Personal information
- Full name: Ali Benjamin Nadjem
- Date of birth: 2 April 1995 (age 31)
- Place of birth: Kabul, Afghanistan
- Height: 1.65 m (5 ft 5 in)
- Position: Right-back

Youth career
- –2012: SC Concordia
- 2012–2014: FC St. Pauli

Senior career*
- Years: Team / Apps / (Gls)
- 2014–2018: FC St. Pauli II / 97 / (0)
- 2018–2019: TSV Sasel / 24 / (3)
- 2019: Drochtersen/Assel / 7 / (0)
- 2020: Meiendorfer SV / 2 / (0)

International career^{‡}
- 2017–2019: Afghanistan / 9 / (0)

= Benjamin Nadjem =

German-born Afghan footballer

Ali Benjamin Nadjem (Dari: علی بنیامین نجم; born 2 April 1995) is a footballer who plays as a right-back. Born in Afghanistan and raised in Germany, he has represented the Afghanistan national team at international level.

==Youth career==
Nadjem began his youth career with SC Concordia. Nadjem played also in the youth of FC St. Pauli before making his debut for the second team of St. Pauli.

==Club career==

===FC St.

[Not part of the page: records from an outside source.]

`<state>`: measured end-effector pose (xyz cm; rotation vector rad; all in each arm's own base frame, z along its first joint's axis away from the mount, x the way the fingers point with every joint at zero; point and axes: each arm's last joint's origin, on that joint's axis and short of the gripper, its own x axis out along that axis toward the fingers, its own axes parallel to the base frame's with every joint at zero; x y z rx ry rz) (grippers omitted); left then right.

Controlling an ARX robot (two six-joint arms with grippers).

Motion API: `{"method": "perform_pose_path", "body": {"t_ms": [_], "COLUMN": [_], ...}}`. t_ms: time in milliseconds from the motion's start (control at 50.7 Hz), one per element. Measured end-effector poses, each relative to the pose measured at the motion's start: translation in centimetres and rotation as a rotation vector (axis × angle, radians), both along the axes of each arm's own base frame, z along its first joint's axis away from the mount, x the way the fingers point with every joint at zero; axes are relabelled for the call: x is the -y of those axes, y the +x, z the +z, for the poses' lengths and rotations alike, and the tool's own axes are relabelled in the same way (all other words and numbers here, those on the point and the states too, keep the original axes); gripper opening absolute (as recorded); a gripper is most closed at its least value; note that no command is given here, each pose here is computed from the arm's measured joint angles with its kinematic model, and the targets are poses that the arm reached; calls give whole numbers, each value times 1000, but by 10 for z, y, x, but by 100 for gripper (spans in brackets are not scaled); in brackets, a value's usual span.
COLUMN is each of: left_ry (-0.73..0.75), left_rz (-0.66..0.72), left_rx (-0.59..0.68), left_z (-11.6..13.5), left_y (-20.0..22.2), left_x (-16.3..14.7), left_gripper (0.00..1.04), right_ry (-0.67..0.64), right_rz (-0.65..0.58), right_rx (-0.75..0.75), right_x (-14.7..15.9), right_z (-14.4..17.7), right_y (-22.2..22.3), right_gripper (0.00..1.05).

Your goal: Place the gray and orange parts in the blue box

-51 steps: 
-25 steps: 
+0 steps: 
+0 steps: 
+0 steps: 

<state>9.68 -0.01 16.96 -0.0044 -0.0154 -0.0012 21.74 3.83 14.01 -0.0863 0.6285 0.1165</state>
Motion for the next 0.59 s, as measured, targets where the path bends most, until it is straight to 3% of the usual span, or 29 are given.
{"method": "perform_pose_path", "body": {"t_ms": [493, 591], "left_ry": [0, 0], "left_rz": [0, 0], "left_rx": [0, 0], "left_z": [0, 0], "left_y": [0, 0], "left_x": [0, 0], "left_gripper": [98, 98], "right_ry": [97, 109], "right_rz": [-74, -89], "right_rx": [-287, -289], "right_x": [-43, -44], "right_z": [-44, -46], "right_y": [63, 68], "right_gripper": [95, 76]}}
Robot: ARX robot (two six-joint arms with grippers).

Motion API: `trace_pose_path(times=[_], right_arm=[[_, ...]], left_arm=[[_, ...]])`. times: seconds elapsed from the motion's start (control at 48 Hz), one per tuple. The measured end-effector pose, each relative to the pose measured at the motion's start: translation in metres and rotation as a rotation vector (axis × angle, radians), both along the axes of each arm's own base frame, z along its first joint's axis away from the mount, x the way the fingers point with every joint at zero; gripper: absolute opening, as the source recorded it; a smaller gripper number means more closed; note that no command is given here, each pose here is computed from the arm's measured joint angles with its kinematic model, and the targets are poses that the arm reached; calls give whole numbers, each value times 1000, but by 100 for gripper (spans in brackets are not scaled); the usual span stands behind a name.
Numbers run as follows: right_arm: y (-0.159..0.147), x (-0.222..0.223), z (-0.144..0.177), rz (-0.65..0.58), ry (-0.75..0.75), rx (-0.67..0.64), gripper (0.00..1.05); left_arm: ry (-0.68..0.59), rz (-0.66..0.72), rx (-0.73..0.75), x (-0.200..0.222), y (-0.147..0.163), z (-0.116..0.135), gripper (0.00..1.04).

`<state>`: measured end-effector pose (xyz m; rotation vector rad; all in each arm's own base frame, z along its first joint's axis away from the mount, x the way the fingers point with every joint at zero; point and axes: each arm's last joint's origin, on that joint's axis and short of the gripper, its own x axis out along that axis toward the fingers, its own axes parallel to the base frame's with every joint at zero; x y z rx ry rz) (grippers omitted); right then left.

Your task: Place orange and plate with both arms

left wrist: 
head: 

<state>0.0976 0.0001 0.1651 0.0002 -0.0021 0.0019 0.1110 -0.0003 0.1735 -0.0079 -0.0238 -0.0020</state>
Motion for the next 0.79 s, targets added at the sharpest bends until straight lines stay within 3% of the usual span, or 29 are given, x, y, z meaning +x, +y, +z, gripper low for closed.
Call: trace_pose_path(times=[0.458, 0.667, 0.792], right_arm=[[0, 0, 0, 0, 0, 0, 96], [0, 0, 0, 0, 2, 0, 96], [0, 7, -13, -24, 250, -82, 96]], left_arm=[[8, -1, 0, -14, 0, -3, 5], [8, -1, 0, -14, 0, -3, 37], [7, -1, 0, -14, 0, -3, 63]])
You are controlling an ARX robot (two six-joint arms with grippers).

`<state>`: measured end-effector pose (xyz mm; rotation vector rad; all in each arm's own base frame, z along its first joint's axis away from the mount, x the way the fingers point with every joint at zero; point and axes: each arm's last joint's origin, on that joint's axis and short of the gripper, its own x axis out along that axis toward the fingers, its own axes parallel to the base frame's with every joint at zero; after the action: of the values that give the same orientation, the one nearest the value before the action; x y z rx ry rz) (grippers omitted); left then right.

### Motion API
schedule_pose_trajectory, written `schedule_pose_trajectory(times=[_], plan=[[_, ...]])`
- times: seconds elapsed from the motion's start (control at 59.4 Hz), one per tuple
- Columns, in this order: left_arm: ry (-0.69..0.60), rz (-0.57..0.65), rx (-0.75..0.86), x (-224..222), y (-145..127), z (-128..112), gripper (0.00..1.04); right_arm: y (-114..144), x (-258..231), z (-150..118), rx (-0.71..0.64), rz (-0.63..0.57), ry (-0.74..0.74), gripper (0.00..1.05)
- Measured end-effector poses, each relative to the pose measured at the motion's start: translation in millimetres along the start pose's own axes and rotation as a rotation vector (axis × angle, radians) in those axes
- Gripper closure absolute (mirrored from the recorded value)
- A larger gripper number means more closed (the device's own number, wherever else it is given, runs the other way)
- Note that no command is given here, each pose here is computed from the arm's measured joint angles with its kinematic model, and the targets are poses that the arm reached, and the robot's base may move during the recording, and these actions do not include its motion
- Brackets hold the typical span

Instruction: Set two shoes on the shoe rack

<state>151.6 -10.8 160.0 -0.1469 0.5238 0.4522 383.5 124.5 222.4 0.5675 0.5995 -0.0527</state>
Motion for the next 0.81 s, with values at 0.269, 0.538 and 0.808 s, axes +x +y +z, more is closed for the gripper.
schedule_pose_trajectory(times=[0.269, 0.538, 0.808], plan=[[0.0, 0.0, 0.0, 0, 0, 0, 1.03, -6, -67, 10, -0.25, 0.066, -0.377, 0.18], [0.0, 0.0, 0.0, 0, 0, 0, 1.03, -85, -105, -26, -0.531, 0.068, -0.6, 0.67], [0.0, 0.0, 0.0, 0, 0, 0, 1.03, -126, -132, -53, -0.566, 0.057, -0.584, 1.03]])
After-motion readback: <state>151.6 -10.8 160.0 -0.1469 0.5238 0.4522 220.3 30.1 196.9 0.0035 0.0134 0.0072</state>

Pauli II===
Nadjem played three games in the 2013–14 season with FC St. Pauli II. In his second season he became a regular starter for the team and played 24 games and received 3 yellow cards. In his 3rd season he played 25 games and received six yellow cards. In the 2016–17 season he made his first assist.

===Meiendorfer SV===
On 9 January 2020, it was confirmed, that Nadjem had joined Meiendorfer SV in the Oberliga Hamburg.

==International career==
Nadjem was called up in January for the Afghanistan national team. He made his debut for Afghanistan in a 2–1 friendly win over Singapore on 23 March 2017.